▶ Required work: Wherever the word "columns" appears in a line of the records, copy that line.

▶ Extracted information:
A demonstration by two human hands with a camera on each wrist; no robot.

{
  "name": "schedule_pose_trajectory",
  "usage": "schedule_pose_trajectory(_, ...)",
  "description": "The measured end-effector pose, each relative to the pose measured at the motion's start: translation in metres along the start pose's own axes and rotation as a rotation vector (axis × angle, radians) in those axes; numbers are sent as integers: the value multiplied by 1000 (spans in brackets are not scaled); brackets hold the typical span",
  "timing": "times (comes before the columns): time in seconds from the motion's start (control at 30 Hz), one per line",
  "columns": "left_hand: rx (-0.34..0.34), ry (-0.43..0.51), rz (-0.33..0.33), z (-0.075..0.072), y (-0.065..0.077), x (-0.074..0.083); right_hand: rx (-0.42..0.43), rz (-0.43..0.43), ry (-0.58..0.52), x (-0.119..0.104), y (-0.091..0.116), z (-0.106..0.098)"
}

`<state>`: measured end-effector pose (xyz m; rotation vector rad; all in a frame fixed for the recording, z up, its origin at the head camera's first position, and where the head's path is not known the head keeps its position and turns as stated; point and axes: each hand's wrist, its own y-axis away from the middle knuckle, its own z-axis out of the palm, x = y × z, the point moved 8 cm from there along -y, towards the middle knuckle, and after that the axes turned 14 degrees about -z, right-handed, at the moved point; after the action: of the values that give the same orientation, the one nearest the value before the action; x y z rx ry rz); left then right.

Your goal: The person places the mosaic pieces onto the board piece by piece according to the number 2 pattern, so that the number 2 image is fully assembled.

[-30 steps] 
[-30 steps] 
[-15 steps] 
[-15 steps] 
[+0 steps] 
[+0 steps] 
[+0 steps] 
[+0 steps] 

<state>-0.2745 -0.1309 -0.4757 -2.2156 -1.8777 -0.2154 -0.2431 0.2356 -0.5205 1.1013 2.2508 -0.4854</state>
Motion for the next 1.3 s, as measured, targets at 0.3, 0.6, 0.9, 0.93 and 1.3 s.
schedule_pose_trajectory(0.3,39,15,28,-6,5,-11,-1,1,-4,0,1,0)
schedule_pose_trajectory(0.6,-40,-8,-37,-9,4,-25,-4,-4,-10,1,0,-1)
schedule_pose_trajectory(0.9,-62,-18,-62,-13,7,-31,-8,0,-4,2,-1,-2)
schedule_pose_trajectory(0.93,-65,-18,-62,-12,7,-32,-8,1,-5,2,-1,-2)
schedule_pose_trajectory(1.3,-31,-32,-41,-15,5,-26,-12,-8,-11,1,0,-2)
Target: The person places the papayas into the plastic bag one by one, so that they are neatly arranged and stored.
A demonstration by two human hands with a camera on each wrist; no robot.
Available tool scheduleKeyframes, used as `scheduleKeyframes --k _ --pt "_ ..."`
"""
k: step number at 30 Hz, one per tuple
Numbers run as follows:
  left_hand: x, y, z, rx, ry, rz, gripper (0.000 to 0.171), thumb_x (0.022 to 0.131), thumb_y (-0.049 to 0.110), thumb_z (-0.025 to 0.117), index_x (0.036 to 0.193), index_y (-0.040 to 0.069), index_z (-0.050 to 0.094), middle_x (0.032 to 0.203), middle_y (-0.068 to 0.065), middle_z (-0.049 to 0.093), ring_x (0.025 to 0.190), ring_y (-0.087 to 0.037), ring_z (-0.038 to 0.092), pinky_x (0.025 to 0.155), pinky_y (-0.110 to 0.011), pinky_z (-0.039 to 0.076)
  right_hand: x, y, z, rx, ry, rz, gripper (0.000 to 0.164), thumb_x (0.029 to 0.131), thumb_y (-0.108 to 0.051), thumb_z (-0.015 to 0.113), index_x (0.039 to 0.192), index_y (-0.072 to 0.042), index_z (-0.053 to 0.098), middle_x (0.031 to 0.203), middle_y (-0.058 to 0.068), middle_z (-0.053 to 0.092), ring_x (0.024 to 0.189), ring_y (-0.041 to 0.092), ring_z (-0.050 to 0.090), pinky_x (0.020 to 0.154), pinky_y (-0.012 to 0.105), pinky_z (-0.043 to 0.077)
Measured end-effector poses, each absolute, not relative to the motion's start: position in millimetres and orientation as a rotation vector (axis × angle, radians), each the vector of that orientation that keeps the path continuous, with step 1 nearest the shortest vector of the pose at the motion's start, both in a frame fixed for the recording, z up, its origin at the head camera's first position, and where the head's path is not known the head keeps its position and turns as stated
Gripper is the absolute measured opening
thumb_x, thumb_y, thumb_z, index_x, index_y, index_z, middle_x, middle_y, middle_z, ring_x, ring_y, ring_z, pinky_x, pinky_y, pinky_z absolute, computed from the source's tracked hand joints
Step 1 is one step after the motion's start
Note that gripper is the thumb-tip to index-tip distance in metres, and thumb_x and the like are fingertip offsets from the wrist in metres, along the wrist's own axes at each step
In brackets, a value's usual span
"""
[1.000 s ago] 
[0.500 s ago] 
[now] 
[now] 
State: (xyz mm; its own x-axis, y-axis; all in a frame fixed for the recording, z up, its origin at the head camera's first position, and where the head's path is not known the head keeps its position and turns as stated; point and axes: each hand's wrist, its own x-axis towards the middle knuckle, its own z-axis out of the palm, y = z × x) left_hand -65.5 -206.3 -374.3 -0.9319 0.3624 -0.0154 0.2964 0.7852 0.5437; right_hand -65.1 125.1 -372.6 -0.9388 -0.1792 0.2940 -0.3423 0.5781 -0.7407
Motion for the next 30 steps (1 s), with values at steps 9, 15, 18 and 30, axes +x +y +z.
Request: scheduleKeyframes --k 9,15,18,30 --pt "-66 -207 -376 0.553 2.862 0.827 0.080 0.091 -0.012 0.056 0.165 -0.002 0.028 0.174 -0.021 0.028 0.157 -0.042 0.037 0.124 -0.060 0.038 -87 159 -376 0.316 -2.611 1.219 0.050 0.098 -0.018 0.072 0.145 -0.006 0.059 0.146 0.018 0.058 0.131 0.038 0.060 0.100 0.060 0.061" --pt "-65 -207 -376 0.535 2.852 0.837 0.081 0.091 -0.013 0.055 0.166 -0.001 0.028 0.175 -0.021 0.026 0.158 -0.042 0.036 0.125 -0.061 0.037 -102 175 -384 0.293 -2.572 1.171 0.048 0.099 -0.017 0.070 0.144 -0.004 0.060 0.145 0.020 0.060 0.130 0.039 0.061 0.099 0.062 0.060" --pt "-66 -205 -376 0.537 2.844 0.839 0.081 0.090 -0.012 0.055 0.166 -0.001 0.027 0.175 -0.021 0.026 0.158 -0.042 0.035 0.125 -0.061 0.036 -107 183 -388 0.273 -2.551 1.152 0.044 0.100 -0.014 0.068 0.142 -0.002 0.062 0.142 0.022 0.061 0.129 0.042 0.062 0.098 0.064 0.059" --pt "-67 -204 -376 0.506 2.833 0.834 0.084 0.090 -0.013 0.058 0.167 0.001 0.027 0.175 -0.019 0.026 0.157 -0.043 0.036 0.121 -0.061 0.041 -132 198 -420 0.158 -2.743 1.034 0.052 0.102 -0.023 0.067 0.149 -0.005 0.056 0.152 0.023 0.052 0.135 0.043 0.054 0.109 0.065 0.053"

▶ Response to this task:
  "timing": "times (comes before the columns): time in seconds from the motion's start (control at 30 Hz), one per line",
  "columns": "left_hand: rx (-0.34..0.34), ry (-0.43..0.51), rz (-0.33..0.33), z (-0.075..0.072), y (-0.065..0.077), x (-0.074..0.083); right_hand: rx (-0.42..0.43), rz (-0.43..0.43), ry (-0.58..0.52), x (-0.119..0.104), y (-0.091..0.116), z (-0.106..0.098)"

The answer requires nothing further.